L’Institut des hautes études des mondes ruraux (Ihemru) a organisé, début février à Paris, un colloque sur le thème «Femmes en ruralité : essentielles et invisibles ?». L’occasion notamment de centrer le débat sur les femmes en politique à l’approche des élections municipales.
«Inverser le regard et rompre le misérabilisme». Telle est le leitmotiv de la sociologue Sophie Orange, professeure à Nantes-Université, qui veut donner une image positive des femmes en ruralité, «car ce sont des femmes qui restent sur le territoire et le font vivre, avec leurs compétences, leurs savoirs et leurs savoir-faire».
Certes, de nombreux problèmes restent à résoudre, ceux des mobilités, des violences faites aux femmes, d’un manque de reconnaissance globale, de la parité «car les ruralités peuvent être des amplificateurs d’inégalités entre hommes et femmes», pointe la sénatrice Marie-Pierre Monier, (Ps, Drôme), coautrice du rapport «Femmes et ruralités : en finir avec les zones blanches de l’égalité»*.
Syndrome de l’imposteur
«Les femmes rurales apportent beaucoup aux territoires», poursuit Sophie Orange qui loue le travail réalisé au quotidien par les aides à domicile, les infirmières libérales, les aides aux enfants, les assistantes maternelles, les aides-soignantes etc., «toutes celles qui compensent le recul des services publics». Elles sont «engagées : 60 % des présidents d’associations en ruralité sont des femmes», rappelle Martial Foucault, professeur des universités et politologue.

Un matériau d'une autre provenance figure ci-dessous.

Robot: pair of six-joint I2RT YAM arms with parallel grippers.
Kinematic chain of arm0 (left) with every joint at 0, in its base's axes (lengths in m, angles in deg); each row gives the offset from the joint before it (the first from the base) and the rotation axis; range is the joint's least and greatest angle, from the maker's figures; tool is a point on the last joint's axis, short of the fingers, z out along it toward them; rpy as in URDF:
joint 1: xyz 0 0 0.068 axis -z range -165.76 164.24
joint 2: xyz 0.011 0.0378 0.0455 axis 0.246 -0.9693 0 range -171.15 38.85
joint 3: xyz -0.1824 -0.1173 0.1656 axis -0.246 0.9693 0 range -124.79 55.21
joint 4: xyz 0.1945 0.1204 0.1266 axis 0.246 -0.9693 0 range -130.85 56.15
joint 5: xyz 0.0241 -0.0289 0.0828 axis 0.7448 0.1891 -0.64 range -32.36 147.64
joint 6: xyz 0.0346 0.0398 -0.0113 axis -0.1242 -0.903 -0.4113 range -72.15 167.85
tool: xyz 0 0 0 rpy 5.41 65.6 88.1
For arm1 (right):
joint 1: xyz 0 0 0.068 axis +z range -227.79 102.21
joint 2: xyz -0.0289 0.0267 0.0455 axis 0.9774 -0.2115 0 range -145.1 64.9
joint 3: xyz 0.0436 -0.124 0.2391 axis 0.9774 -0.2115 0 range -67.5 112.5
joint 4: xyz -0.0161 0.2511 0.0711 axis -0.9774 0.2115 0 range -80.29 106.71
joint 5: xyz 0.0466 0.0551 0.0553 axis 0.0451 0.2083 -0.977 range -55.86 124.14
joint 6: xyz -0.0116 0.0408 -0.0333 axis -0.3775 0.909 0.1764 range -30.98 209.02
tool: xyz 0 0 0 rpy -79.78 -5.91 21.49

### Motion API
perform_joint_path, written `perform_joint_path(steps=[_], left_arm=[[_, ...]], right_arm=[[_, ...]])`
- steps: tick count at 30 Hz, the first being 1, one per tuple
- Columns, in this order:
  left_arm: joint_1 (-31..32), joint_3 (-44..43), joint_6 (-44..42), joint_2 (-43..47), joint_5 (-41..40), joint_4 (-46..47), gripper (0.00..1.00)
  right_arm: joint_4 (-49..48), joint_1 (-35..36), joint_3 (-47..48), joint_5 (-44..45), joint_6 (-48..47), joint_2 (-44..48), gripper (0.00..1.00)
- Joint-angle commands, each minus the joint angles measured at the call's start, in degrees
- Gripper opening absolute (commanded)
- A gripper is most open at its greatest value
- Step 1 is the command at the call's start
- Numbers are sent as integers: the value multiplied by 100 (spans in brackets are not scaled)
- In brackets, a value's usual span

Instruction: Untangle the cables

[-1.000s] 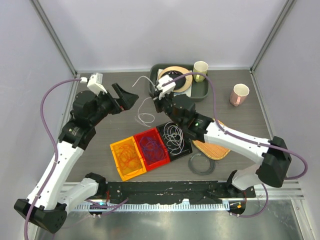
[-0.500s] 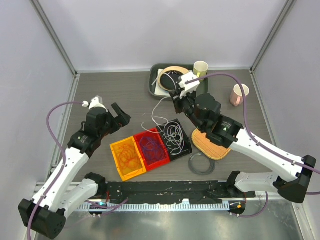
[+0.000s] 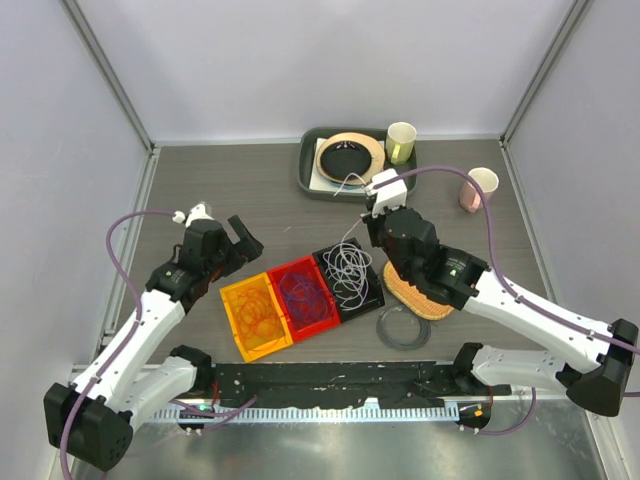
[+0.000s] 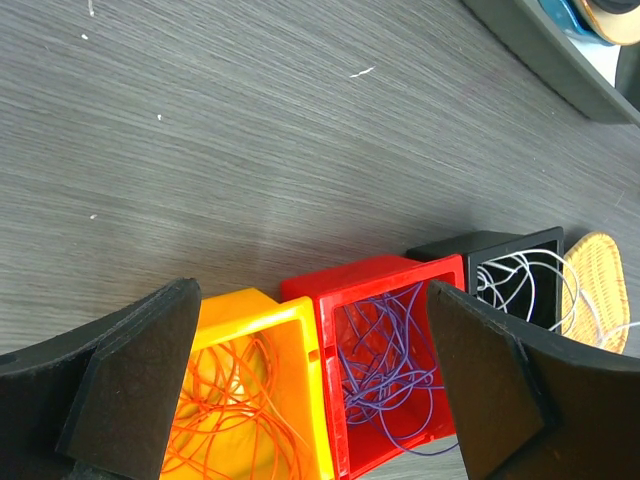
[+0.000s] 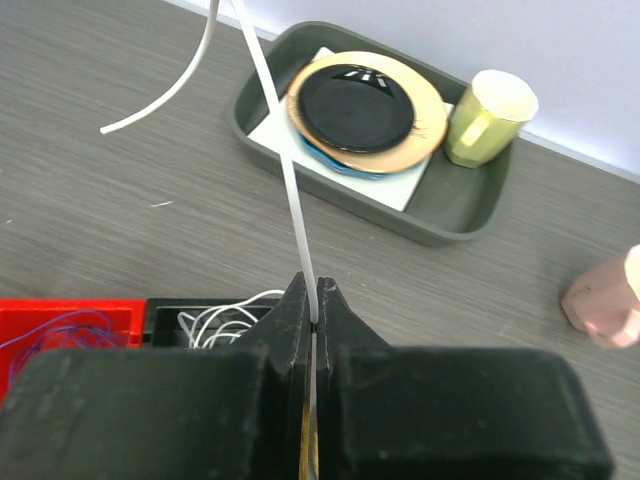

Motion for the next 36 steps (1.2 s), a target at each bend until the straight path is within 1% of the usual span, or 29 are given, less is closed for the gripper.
perform_joint_path(steps=[1, 4, 6, 7, 8, 9, 11, 12, 14, 15, 19, 24, 28, 34, 36], left_arm=[[-12, 36, 31, 28, -75, 212, 100], [-38, 45, 13, 46, -75, 212, 100], [-38, 54, 13, 29, -75, 203, 100], [-47, 62, 13, 29, -75, 221, 100], [-38, 71, 13, 20, -67, 230, 100], [-38, 62, 13, 11, -58, 230, 100], [-47, 62, 5, -7, -49, 230, 100], [-47, 62, 5, -24, -49, 221, 100], [-56, 71, 5, -24, -49, 221, 100], [-65, 71, 5, -24, -49, 212, 100], [-65, 98, 5, -50, -23, 247, 100], [-65, 89, 13, -103, -23, 247, 100], [-73, 62, 13, -182, 21, 203, 100], [-65, 71, 40, -165, 92, 195, 100], [-73, 45, 57, -182, 100, 134, 100]], right_arm=[[13, -10, -7, 834, 69, 403, 1], [101, -10, -42, 871, 77, 482, 1], [102, -10, -121, 651, 104, 491, 1], [137, -10, -139, 572, 286, 456, 1], [163, -10, -208, 450, 384, 412, 1], [172, -10, -261, 127, 585, 386, 1], [93, -1, -515, -192, 867, 280, 1], [23, 8, -621, -489, 1103, 245, 1], [-196, 25, -910, -685, 1316, 122, 1], [-275, 60, -982, -659, 1569, 70, 1], [-460, 113, -1325, -492, 2097, -159, 1], [-663, 315, -1685, -711, 2590, -554, 1], [-505, 430, -1843, -677, 3222, -862, 1], [-434, 430, -1932, -624, 3601, -1292, 1], [-408, 430, -1879, -659, 3611, -1407, 9]])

Cet engagement associatif leur ouvre souvent les portes des municipalités même si elles n’étaient en 2020 que 17,5 % à être devenues maires de leur commune. Ce qui constitue un net progrès en comparaison des 0,3 % de 1947. À chaque élection municipale, le nombre de femmes qui deviennent maires augmente d’environ +2 %.
«Cependant, à ce rythme-là, il faudra plus de 70 ans pour parvenir à une parité totale hommes-femmes pour diriger les exécutifs locaux», souligne-t-il. L’un des problèmes majeurs reste encore «l’assignation de rôle», c’est-à-dire le fait que les femmes soient cantonnées dans des tâches «spécifiques» comme la petite enfance, l’éducation, la vie associative... En France, seulement 5 % des femmes sont adjointes aux finances. «Il faut en finir avec les stéréotypes de genre et le syndrome de l’imposteur», plaide Marie-Pierre Monier.
Multi-engagées
Rajeunir les cadres et pousser les jeunes femmes rurales à s’engager dans la vie locale est un autre défi : «être maire dans une commune de moins de 1.000 habitants, c’est en moyenne 25 heures de travail par semaine, en plus de son travail quotidien», témoigne Michel Fournier, ministre délégué à la Ruralité, maire de Voivres (Vosges) depuis 1989.
La tâche est compliquée car les jeunes de moins de 40 ans construisent leur vie personnelle et professionnelle. La crise de confiance envers le monde politique dénoncée par de nombreuses organisations ne pousse pas à l’engagement. En 1983, 12 % des maires avaient moins de 30 ans. En 2020, le chiffre est tombé à 3 %. Parmi eux, une infime poignée de jeunes femmes : seulement 35 selon Achille Warnan, enseignant-chercheur à l’Institut d’urbanisme et de géographie alpine, «Les femmes rurales sont multi-ressources et multi-engagées, elles font parfois des triples journées. Pourquoi devraient-elles s’engager plus ?», nuance Sophie Orange.
Les règles actuelles prévoient la création, pour les élections municipales des 15 et 22 mars, des listes «chabada» (un homme-une femme) y compris pour les communes de moins de 1.000 habitants. Les femmes seront mathématiquement mieux représentées dans les conseils municipaux. Mais combien seront maires ? «Si on atteint 30 %, on aura franchi un pas», estime Martial Foucault.